Supplier classification – the first step towards integrating your suppliers along the whole supply chain
The first task is to determine the EDI capabilities of your suppliers. You need to find out which
- are already EDI-enabled and which protocols and formats they already support.
- are not yet EDI-enabled, but would be willing to introduce EDI.
- are not EDI-enabled, and due to organisational or financial limitations, would not be able to introduce EDI.
In practice, this classification could be extended with further points. In particular, there are a number of technical details which need to be clarified with the EDI-enabled suppliers. This is a mammoth organisational task, as information needs to be collected and systematically structured and stored for hundreds of suppliers. At the same time, it is important to still keep track of everything. This would require hiring further staff, as this is a task of such magnitude, it can’t simply be done on the side.

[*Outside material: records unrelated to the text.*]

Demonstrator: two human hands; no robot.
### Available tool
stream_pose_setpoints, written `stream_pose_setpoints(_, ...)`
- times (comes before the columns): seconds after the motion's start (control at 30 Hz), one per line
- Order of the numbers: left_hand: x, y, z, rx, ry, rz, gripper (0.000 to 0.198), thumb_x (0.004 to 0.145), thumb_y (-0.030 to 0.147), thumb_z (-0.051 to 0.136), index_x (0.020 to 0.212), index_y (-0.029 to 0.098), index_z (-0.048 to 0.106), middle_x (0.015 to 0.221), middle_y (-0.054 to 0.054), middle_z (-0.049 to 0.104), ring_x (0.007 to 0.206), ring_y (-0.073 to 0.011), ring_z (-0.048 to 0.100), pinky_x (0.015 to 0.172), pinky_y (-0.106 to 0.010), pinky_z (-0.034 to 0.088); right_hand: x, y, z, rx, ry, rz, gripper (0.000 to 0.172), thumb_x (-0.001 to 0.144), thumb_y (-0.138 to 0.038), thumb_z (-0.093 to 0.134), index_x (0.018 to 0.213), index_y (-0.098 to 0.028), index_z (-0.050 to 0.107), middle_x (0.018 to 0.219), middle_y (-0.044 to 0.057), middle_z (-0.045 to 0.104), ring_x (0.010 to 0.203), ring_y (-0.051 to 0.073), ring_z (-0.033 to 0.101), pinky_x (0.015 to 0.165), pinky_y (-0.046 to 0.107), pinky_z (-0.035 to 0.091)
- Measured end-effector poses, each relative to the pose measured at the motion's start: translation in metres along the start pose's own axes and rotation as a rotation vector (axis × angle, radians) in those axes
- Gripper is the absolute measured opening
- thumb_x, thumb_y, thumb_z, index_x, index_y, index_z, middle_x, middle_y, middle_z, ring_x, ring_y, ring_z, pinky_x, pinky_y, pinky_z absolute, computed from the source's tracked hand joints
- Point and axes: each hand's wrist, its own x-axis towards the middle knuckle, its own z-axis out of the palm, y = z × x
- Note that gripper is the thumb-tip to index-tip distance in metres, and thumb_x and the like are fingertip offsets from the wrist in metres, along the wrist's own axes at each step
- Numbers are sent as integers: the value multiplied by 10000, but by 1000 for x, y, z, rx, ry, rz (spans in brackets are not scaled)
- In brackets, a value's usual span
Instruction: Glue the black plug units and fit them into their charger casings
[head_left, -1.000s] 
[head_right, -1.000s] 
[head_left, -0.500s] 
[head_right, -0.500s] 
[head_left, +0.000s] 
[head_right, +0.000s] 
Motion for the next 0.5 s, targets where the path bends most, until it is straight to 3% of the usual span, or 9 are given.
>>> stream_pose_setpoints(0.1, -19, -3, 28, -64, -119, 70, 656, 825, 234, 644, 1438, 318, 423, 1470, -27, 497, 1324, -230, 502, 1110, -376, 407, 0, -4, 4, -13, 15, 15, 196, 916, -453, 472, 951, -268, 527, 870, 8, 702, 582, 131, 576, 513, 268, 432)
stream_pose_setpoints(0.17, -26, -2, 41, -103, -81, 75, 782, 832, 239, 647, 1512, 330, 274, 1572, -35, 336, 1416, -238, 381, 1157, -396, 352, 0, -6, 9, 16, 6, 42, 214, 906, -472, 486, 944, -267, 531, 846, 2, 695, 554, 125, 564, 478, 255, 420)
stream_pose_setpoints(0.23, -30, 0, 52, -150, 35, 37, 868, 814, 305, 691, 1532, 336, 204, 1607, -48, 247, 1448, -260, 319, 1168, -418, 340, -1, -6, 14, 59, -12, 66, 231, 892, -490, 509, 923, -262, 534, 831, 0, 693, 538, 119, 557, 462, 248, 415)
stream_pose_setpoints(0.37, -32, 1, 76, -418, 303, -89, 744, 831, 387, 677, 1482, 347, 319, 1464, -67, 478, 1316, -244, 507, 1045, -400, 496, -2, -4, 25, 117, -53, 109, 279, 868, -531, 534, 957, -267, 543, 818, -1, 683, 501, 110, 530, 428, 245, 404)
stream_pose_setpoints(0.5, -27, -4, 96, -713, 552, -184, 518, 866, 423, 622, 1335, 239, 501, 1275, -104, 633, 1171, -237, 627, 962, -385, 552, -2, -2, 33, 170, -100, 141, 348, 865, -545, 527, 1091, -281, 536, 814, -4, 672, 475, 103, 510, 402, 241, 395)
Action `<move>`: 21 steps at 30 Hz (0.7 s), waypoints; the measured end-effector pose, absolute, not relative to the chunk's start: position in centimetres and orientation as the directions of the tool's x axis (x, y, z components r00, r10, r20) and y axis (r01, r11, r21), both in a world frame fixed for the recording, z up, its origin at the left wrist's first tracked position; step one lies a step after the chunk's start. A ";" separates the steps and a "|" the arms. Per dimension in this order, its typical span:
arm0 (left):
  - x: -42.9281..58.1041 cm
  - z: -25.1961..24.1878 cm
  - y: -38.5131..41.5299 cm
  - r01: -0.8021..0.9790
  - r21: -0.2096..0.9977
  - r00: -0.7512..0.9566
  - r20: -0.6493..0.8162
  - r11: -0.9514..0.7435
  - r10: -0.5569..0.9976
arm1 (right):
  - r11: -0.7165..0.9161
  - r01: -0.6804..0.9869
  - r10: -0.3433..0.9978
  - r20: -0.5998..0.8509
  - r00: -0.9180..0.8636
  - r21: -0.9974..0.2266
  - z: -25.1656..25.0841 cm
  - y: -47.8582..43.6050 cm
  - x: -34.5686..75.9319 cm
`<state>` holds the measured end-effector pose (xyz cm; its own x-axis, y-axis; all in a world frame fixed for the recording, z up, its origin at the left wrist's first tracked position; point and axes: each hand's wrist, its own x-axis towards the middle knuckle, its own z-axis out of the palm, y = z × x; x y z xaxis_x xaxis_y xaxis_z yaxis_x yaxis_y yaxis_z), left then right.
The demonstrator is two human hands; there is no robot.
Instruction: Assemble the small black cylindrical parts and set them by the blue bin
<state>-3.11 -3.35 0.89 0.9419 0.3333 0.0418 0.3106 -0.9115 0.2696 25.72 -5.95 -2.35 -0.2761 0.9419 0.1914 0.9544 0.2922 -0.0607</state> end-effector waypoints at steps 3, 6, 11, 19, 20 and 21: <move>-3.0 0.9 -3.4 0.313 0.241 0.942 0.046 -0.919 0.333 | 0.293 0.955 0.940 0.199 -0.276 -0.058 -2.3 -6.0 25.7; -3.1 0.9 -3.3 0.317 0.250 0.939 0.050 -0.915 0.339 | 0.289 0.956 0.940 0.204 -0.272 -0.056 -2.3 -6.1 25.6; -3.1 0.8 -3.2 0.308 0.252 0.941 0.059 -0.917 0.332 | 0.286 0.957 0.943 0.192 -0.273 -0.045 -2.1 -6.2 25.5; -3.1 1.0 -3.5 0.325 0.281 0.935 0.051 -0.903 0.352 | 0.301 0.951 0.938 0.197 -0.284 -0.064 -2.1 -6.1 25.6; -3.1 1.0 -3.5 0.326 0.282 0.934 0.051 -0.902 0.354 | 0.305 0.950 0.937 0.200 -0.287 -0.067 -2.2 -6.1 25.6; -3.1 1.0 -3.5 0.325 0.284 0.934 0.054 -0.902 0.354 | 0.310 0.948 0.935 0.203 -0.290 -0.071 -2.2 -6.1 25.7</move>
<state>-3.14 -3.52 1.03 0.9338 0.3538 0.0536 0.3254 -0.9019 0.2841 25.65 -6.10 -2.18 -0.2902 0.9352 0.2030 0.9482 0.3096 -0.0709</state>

Help is at hand with the cloud-based onboarding services offered by integration service providers. SEEBURGER, for example, offers Community Survey, a cloud-based service which lets an organisation carry out their own surveys with a large number of suppliers. All the suppliers‘ responses are collated centrally, reducing the admin for the surveying organisation to a minimum.
Creating a mass survey is simple. SEEBURGER provides a range of pre-prepared surveys which can be adapted to your organisation’s specific needs with just a few clicks. And your suppliers benefit too. Community Survey leads them intelligently through the survey, showing them only the questions relevant to their previous responses. This means that suppliers only need to answer questions genuinely relevant to their circumstances.